There was an incident in the real estate community recently that both angered and fascinated me. A prominent Caucasian female agent posted hateful and racially charged comments to photos on an Instagram account dedicated to black and brown unity. These comments included "Well they are dirty Mexicans," "We need a wall are you kidding!!! Go Trump!" and "Get these thugs out of our country".
As a follower of the page, I witnessed as the following unfolded in real time:
- As soon as the racially charged comments were made, angered followers of the page immediately began responding.
- Her comments were deleted, but not before the page itself screenshot the remarks and subsequently posted them, including her user name.
- Page followers were up in arms, tagging the woman in their comments as they angrily responded to her remarks.
- A few page followers posted links to her employee profile, and another follower posted her public information, which as a real estate agent, was readily available to the public. This included links to her employer's company and personal Instagram pages.
- Followers began to comment on photos found under her employer's company and personal Instagram page as well as her coworker's pages, to inform them about the 'type' of employee they had working for the company.
- Her employer responded that he would be looking into the issue and taking the appropriate action and that any comments made do not reflect the values of the company.
- The employer released the following statement:
"We believe that every individual no matter what their skin color, race or ethnicity is equal in every way. We do not tolerate hateful or racist speech... The employee in question has been terminated from the group. Again, on our behalf please accept our apologies."
All of this happened over a span of less than 12 hours.
As an agent myself, as well as a proud Latina woman, watching this unfold brought up one heavy truth - discrimination is alive and well in the real estate industry.
Combating Discrimination & Donald Trump's Hate Rhetoric
Discrimination in real estate can change the landscape of an entire area through illegal practices such as steering or blockbusting.
Steering is an illegal practice in which certain people are shown certain properties but not others because of discriminatory factors such as race or religion. Blockbusting (also called panic selling) is when a homeowner is encouraged to sell their property because they are told by an agent that a certain demographic is moving into the area and thus property values will drop.

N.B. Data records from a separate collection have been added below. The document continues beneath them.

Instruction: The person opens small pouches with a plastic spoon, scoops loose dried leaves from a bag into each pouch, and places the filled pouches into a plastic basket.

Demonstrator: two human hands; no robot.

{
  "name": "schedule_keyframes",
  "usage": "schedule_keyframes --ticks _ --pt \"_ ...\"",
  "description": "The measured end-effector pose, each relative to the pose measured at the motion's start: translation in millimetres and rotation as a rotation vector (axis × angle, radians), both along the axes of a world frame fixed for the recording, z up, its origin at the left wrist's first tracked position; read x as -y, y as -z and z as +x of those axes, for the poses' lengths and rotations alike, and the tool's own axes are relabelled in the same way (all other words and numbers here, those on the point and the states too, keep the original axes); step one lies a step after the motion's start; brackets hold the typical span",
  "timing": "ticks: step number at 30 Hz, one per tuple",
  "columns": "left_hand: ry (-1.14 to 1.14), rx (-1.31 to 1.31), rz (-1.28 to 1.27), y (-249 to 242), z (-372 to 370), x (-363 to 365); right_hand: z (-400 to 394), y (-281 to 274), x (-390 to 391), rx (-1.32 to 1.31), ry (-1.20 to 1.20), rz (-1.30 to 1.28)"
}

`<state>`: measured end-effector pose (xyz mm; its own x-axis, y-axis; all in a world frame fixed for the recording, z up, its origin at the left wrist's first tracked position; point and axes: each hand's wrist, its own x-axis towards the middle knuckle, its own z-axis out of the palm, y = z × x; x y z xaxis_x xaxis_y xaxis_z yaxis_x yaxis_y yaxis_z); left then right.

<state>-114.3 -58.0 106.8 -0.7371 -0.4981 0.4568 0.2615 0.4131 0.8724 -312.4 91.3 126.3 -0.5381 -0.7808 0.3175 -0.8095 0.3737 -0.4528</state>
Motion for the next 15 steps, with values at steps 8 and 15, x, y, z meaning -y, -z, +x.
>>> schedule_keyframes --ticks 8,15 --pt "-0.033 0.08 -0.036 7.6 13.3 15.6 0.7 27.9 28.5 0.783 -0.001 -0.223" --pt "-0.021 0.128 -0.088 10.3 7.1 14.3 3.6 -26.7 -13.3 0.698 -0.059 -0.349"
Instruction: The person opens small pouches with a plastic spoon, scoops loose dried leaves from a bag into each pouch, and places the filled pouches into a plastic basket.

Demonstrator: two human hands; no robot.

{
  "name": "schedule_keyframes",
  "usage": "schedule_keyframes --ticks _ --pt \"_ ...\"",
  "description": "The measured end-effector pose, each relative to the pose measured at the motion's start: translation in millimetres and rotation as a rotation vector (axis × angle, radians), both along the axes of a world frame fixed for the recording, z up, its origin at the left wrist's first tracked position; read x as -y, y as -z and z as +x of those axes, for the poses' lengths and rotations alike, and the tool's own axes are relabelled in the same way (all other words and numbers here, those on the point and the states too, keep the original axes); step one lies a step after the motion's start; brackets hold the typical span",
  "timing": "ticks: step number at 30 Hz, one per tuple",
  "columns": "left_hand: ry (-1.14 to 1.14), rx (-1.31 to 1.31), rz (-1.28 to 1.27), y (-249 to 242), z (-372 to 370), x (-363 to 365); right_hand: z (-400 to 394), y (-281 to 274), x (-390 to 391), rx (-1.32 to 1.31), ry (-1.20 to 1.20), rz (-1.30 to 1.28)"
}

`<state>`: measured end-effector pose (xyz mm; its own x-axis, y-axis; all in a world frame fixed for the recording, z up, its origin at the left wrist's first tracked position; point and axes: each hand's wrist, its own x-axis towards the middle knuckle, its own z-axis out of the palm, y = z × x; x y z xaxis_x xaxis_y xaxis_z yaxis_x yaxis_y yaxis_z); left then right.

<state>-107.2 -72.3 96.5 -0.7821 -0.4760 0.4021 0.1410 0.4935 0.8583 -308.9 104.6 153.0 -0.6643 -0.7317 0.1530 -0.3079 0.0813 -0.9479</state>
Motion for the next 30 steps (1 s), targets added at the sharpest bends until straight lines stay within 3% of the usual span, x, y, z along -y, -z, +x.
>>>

There are of course laws in place addressing this type of discrimination in the Real Estate industry, including the Civil Rights Act of 1866, the Fair Housing Act, Equal Credit Opportunity Act and the Americans with Disabilities Act. The very fact that these laws are required and in existence is a testament to the institutional discrimination in the industry. What these laws don't address however, is the undercover racism that may not come to light or cannot be easily monitored, such as the private discriminatory beliefs of an agent.
Take the aforementioned case of the Beverly Hills agent. Except for making these statements on a public social forum and having it brought to the attention of hundreds of Instagram users as well as her employer, this agent might have continued her career without her racist beliefs ever brought to light. Her beliefs would then affect her actions leading to discriminatory practices as an agent. I wonder, how many others like her are out there?
If Donald Trump's fan base is any indicator, quite a few.
In fact, it is likely Trump's hateful rhetoric enabled this racist outburst from a woman that otherwise seemed the image of professionalism. This is because Trump is the antithesis of political correctness. He says whatever is on his mind, no matter how outrageous or inflammatory it may be, and for many, his energy becomes contagious and his followers begin to adopt a mob mentality. It is this mob mentality that may have allowed this woman to feel justified in making racist remarks on a public forum.
But let me be clear, she was not justified and I stand 100% behind her employer's decision to terminate her.
This is just a small step in combating discrimination, specific to the real estate industry.
Ultimately, the path to truly eradicate these issues at the macro level, will likely span the course of multiple generations, however there are steps you can take now to begin that process. Acknowledge that these issues exist, oppose and take swift action against discriminatory behaviors and finally, work to put leaders into place who are intolerant of discrimination. Namely, take advantage of your right to vote.